Re: [PATCH 14/24] workqueue: Generalize unbound CPU pods

From: Tejun Heo
Date: Mon Aug 07 2023 - 21:09:03 EST


Hello,

On Mon, Jul 31, 2023 at 01:52:21PM -1000, Tejun Heo wrote:
> On Tue, Jul 11, 2023 at 08:32:27AM +0530, K Prateek Nayak wrote:
> > > Yeah, that's a bit surprising given that in terms of affinity behavior
> > > "numa" should be identical to base. The only meaningful differences that I
> > > can think of is when the work item is assigned to its worker and maybe how
> > > pwq max_active limit is applied. Hmm... can you monitor the number of
> > > kworker kthreads while running the benchmark? No need to do the whole
> > > matrix, just comparing base against numa should be enough.
> >
> > Sure. I'll get back to you with the data soon.
>
> Any updates? I'd like to proceed with the patchset as it helps resolving
> problems others are reporting. I can try to reproduce the results too if you
> can share more details on how they're run.

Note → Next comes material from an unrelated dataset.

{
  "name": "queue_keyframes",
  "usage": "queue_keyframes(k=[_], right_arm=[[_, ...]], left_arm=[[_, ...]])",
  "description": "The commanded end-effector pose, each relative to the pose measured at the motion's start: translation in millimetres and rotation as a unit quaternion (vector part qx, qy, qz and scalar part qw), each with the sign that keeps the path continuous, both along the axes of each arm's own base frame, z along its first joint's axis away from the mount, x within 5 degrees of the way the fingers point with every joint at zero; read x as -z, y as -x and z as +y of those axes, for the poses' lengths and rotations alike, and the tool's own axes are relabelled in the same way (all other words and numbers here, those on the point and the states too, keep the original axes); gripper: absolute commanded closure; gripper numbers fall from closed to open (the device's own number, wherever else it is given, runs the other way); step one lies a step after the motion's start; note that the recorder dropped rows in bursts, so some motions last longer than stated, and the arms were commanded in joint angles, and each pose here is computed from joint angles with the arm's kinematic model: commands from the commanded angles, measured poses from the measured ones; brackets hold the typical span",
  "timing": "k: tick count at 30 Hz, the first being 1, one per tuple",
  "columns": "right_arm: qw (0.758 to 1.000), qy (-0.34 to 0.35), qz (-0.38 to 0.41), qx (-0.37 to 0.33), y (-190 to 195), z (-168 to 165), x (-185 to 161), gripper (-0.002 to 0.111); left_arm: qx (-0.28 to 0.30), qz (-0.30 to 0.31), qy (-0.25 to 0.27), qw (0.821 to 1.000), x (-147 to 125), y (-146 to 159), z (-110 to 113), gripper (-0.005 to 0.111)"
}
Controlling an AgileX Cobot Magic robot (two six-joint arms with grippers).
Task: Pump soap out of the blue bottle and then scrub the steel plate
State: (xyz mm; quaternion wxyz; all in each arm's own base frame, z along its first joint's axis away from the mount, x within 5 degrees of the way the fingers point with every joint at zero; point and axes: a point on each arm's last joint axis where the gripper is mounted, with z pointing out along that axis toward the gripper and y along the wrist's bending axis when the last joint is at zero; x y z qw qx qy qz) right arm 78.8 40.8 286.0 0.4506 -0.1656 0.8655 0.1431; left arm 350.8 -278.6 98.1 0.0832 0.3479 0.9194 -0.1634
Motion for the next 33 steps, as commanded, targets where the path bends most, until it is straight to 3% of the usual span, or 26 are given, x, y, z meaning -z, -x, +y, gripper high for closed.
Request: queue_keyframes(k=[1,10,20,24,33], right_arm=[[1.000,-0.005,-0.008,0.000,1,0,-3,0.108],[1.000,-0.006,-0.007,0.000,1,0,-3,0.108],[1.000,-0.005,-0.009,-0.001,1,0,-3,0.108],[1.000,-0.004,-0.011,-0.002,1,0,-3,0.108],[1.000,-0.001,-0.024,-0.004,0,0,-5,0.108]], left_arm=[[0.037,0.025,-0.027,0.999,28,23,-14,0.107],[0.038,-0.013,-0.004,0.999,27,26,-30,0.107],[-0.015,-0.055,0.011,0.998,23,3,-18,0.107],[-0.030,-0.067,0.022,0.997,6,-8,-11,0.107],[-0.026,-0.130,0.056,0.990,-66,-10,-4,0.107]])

Prateek sent me how he tested along with workqueue traces. I tried to
reproduce on an AMD zen2 machine and here are the findings:

* The test has a high run-to-run variance. Even with cpufreq boost turned
off, the numbers reported every second within each run is relatively
stable but adjacent runs can report signficantly variable numbers. Maybe
initial thread placement has lingering effects?

On ryzen 3900x, 15 runs of `./tbench -c ./client.txt -t 60 32 127.0.0.1`:

Before: AVG=9066.43 STDEV=42.65
After : AVG=9076.11 STDEV=60.50

Given the stdev, I don't think this is indicating any meaningful
difference.

* I looked at what were consuming CPUs during the benchmark runs and also
Prateek's workqueue traces. None of the operations that tbench is doing
directly involves workqueue. I couldn't find a mechanism how workqueue
differences would cause any meaningful performance differences.

At least for tbench results, I couldn't find any signal.

Thanks.

--
tejun